[THE PROBLEM]
List each line of the data in which the string "black" appears.

[Source records]
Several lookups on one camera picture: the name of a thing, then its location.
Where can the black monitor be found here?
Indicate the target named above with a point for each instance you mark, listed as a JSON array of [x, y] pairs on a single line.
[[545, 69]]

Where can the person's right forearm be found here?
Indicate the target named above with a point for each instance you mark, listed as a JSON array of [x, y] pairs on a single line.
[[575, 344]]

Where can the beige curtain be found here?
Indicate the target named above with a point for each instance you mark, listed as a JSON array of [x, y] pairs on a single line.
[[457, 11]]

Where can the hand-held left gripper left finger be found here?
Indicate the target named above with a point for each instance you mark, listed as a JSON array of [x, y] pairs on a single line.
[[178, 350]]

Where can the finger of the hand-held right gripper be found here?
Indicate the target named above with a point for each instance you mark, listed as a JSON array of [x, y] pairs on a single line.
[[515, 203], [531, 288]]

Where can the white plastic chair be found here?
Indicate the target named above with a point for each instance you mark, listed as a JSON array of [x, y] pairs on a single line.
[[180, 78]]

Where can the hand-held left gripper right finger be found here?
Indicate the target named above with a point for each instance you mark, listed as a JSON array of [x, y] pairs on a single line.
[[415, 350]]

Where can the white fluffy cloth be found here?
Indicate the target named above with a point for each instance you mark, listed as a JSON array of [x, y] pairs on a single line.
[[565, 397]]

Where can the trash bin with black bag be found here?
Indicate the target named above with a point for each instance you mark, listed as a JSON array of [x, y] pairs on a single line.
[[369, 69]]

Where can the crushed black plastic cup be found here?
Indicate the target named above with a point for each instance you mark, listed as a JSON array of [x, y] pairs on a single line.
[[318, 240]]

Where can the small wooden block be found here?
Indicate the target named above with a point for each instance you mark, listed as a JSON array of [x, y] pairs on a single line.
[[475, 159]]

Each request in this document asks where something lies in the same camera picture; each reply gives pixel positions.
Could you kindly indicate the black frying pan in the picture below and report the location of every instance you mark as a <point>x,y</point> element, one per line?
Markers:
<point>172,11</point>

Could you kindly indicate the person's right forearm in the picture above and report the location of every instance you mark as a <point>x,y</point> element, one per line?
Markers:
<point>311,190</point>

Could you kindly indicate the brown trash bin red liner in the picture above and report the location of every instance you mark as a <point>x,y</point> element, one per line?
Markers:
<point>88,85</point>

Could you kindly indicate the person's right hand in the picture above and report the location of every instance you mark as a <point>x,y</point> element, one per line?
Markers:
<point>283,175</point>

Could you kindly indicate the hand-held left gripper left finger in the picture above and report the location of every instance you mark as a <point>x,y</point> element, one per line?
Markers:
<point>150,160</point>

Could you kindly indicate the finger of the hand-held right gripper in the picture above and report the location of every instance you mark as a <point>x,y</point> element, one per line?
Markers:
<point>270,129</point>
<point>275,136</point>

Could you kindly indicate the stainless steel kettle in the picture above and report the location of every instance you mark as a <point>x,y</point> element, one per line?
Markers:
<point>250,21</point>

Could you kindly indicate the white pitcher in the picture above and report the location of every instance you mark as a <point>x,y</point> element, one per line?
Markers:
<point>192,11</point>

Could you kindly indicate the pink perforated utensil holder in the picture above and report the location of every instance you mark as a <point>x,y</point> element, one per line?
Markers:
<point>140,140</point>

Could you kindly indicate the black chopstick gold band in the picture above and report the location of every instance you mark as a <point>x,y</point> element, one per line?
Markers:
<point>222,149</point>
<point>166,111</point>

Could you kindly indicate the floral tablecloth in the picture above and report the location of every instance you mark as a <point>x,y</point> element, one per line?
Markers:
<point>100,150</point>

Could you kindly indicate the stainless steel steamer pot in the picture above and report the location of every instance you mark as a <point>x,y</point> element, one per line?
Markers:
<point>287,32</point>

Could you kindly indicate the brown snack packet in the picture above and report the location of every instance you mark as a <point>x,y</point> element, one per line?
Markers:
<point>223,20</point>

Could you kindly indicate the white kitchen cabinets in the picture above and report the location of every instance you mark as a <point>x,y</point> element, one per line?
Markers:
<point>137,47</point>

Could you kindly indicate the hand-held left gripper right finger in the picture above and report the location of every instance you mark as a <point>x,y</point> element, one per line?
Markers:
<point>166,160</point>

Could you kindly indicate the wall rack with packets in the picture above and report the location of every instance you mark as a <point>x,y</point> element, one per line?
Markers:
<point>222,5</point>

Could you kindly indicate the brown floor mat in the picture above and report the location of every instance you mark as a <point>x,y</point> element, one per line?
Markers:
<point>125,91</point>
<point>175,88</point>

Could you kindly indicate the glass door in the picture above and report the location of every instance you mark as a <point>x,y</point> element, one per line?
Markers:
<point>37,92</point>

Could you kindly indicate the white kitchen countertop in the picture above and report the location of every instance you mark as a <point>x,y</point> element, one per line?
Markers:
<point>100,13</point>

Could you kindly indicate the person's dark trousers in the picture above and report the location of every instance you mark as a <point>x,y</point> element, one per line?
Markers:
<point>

[REPLY]
Where can the black monitor be found here?
Where can the trash bin with black bag be found here?
Where can the crushed black plastic cup be found here?
Could you kindly indicate the black frying pan in the picture below and report the location of every instance you mark as a <point>x,y</point> element, one per line?
Could you kindly indicate the black chopstick gold band in the picture above and report the location of every instance you mark as a <point>x,y</point> element, one per line?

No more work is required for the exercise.